Exercise:
The material below has pictures in it. Set down only the lines from the line containing "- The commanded" through the line containing "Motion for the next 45", word for word, and leave the pictures behind.

----

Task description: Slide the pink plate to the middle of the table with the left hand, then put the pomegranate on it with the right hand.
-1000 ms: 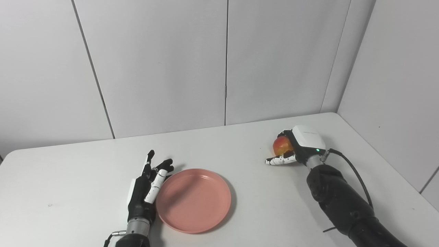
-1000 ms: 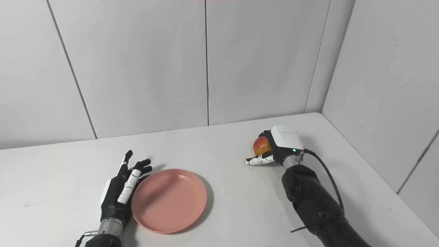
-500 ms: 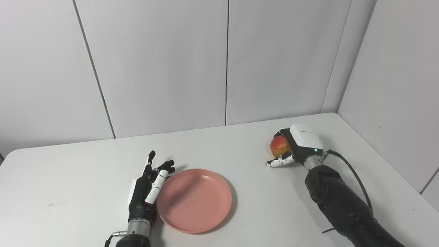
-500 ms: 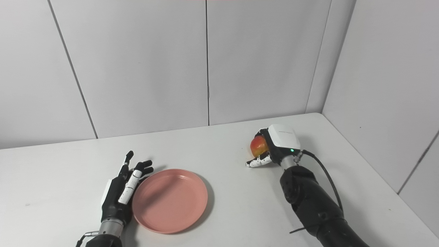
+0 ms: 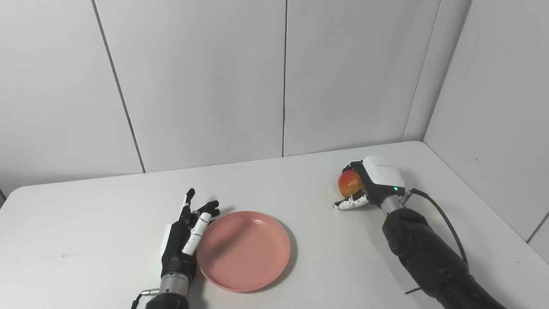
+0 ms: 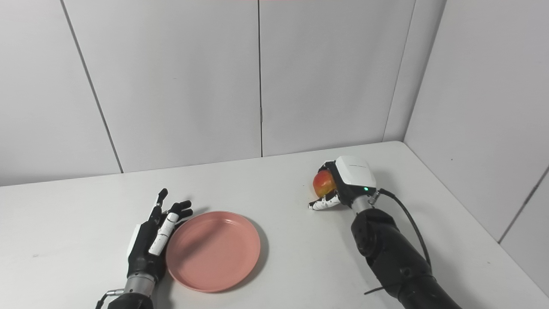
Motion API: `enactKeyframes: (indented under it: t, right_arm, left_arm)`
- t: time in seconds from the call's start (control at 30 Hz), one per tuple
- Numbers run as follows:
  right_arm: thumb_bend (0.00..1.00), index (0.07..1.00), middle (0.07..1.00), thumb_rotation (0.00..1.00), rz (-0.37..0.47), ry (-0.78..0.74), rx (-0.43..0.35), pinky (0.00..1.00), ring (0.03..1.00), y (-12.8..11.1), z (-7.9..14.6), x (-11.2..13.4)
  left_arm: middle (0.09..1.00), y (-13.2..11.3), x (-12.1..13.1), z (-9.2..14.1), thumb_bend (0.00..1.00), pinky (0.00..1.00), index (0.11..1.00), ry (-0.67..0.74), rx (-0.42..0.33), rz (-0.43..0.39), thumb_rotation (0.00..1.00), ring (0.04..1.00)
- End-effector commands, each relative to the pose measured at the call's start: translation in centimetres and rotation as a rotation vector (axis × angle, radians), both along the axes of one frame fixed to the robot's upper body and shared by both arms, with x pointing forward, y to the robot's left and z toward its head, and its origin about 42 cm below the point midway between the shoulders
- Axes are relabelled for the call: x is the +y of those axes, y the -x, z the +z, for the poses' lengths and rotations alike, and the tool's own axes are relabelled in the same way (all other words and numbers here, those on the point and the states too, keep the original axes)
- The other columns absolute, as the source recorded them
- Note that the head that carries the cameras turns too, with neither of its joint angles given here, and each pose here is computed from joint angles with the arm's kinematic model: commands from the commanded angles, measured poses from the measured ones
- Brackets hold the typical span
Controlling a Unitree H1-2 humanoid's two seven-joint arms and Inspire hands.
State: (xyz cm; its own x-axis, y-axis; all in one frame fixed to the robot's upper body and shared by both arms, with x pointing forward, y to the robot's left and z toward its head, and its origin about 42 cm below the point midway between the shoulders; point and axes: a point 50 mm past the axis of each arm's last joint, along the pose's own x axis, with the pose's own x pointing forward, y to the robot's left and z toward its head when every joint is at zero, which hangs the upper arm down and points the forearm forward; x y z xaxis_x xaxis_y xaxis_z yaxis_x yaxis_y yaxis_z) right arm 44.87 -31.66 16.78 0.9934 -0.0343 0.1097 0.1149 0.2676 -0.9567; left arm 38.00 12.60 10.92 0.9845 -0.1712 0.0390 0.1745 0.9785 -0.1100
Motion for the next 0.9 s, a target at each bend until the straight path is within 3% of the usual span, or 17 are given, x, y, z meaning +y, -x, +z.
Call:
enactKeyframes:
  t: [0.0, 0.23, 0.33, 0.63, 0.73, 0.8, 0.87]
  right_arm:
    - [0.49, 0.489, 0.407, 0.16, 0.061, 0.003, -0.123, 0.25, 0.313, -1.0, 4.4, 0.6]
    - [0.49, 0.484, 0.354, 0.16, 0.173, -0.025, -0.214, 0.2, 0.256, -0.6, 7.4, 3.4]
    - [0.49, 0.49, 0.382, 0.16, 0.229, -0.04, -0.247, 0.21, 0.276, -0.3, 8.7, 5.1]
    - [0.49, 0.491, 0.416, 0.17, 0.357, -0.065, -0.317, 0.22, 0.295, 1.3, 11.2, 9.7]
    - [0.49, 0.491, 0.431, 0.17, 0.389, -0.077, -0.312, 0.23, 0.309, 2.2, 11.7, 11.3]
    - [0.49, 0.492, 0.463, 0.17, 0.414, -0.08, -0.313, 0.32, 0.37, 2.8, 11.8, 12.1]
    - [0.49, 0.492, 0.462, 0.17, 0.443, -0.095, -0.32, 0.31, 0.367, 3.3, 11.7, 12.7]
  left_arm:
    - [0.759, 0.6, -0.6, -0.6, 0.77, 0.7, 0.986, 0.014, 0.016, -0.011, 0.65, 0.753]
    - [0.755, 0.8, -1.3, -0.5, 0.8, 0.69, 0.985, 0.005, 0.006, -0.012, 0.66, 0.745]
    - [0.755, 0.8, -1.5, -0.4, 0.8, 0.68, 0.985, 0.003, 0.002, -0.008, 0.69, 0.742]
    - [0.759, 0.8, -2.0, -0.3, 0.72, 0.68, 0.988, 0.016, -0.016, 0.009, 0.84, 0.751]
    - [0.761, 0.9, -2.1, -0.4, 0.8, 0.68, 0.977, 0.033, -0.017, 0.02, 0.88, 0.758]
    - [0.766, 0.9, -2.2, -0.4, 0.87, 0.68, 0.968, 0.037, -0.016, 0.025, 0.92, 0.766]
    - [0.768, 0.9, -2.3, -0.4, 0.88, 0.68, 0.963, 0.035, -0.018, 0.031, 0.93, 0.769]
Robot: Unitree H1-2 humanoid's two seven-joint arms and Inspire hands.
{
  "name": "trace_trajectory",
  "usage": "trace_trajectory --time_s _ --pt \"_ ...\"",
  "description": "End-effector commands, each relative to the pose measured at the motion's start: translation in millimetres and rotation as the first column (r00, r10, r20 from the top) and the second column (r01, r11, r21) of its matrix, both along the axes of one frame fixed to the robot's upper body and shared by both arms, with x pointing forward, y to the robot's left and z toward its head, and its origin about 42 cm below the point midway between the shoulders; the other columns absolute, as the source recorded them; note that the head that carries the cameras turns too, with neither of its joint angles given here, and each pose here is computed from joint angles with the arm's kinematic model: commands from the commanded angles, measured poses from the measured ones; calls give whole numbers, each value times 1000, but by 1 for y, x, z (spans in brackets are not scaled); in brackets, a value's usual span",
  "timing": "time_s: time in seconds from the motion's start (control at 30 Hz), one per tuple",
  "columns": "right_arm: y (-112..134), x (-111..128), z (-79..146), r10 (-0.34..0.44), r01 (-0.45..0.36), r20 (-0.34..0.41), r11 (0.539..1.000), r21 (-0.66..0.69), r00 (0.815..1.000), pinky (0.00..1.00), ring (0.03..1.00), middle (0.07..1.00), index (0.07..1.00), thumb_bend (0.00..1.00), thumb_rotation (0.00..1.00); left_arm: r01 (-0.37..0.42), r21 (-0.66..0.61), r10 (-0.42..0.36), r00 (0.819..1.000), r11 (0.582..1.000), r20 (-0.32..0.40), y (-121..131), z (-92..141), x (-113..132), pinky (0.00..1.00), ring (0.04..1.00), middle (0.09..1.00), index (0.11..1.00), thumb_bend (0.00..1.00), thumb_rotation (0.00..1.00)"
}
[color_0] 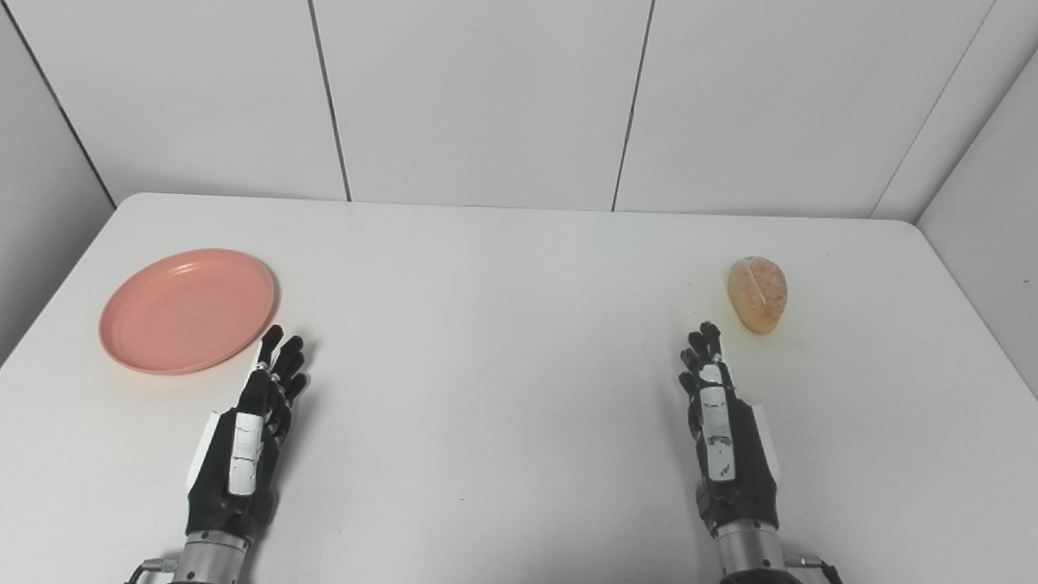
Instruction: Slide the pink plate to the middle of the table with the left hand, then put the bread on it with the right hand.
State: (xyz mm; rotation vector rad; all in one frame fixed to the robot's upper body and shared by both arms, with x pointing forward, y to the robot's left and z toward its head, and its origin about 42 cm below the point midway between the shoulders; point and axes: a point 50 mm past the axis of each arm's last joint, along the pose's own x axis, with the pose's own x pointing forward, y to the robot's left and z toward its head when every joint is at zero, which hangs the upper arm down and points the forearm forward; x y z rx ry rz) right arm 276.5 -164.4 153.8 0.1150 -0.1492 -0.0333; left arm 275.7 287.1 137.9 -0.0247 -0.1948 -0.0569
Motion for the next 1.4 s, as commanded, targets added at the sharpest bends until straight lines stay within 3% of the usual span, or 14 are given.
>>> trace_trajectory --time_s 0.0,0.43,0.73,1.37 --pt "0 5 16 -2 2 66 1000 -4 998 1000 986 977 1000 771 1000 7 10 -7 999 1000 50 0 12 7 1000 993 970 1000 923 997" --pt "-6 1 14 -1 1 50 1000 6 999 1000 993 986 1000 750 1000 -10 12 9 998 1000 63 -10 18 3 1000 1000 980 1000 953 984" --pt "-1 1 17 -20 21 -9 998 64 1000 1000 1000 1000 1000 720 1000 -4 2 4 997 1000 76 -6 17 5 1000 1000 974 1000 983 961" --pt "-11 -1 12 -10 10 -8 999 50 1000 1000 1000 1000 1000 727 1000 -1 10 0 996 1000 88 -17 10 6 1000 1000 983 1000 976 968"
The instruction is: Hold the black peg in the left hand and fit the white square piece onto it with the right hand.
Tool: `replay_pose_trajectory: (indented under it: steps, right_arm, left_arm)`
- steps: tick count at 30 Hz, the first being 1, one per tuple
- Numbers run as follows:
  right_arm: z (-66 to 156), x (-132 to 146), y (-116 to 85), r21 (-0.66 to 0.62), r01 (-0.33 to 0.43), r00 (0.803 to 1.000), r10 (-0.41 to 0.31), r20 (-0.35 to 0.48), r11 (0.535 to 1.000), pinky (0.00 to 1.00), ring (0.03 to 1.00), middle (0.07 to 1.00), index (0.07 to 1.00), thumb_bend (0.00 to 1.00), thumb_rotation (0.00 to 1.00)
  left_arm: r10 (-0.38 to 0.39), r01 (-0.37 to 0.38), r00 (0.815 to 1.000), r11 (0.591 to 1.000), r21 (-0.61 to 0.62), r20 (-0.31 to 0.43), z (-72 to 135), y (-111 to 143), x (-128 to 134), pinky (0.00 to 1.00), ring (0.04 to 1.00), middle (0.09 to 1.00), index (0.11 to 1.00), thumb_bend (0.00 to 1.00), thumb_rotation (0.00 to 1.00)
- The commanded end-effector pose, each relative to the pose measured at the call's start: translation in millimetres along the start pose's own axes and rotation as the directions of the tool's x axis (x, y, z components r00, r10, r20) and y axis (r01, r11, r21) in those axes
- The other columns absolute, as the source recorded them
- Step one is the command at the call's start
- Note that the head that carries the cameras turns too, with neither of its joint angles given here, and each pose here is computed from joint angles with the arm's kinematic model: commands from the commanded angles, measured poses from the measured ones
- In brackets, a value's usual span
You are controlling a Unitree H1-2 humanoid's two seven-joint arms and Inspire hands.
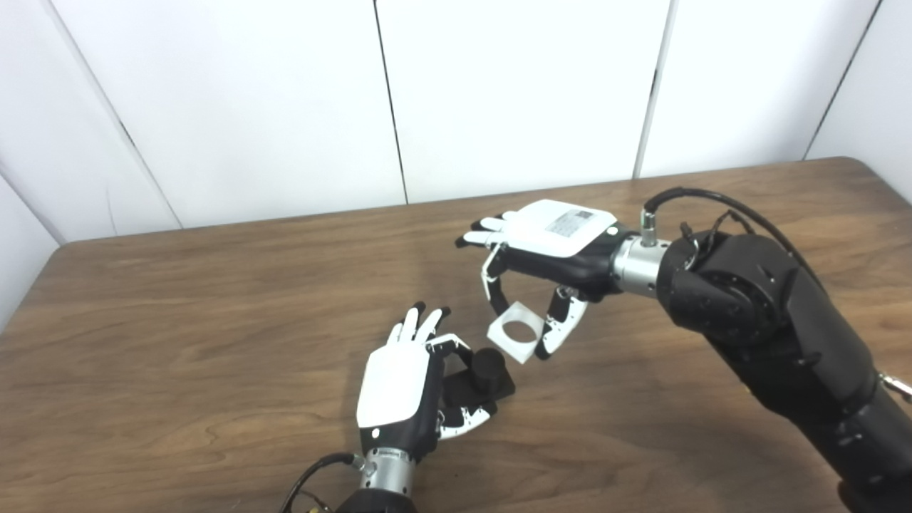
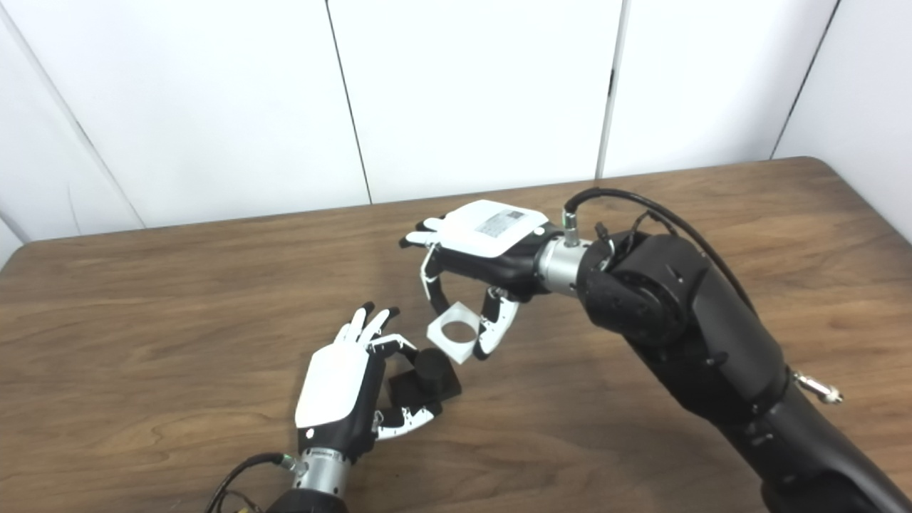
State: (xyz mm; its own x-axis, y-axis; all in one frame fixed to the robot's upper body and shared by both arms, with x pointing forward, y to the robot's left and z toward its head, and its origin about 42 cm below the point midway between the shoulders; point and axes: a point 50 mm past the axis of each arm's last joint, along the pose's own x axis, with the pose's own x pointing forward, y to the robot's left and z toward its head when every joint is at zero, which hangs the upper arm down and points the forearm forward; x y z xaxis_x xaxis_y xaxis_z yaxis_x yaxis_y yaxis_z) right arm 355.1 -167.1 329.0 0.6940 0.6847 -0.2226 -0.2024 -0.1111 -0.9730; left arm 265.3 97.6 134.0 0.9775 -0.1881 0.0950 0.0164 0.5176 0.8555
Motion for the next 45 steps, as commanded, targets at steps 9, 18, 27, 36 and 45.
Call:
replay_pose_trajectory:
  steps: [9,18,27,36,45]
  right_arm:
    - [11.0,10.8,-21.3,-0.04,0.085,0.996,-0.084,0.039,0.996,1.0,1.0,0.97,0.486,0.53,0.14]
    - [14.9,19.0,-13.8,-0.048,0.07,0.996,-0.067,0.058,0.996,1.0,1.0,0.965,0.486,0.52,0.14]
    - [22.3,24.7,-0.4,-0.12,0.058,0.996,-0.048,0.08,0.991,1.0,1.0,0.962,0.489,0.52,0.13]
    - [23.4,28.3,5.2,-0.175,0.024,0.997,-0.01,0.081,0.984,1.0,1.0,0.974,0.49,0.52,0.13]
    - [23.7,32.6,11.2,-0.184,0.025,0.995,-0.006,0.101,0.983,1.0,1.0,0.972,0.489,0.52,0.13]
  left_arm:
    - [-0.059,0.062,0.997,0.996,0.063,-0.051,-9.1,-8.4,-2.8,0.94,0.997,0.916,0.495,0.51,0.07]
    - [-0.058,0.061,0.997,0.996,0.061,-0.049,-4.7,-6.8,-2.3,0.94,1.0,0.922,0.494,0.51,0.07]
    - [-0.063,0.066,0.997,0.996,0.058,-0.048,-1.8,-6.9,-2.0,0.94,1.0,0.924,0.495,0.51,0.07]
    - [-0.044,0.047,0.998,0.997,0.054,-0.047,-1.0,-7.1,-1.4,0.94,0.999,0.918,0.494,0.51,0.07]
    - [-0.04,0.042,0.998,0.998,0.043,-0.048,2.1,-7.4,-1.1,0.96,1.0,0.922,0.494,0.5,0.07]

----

Solution to this problem:
- The commanded end-effector pose, each relative to the pose measured at the call's start: translation in millimetres along the start pose's own axes and rotation as the directions of the tool's x axis (x, y, z components r00, r10, r20) and y axis (r01, r11, r21) in those axes
- The other columns absolute, as the source recorded them
- Step one is the command at the call's start
- Note that the head that carries the cameras turns too, with neither of its joint angles given here, and each pose here is computed from joint angles with the arm's kinematic model: commands from the commanded angles, measured poses from the measured ones
- In brackets, a value's usual span
You are controlling a Unitree H1-2 humanoid's two seven-joint arms and Inspire hands.
State: (xyz mm; its own x-axis, y-axis; all in one frame fixed to the robot's upper body and shared by both arms, with x pointing forward, y to the robot's left and z toward its head, and its origin about 42 cm below the point midway between the shoulders; point and axes: a point 50 mm past the axis of each arm's last joint, along the pose's own x axis, with the pose's own x pointing forward, y to the robot's left and z toward its head when every joint is at zero, which hangs the upper arm down and points the forearm forward; x y z xaxis_x xaxis_y xaxis_z yaxis_x yaxis_y yaxis_z) right arm 355.1 -167.1 329.0 0.6940 0.6847 -0.2226 -0.2024 -0.1111 -0.9730; left arm 265.3 97.6 134.0 0.9775 -0.1881 0.0950 0.0164 0.5176 0.8555
Motion for the next 45 steps, as commanded, targets at steps 9, 18, 27, 36 and 45.

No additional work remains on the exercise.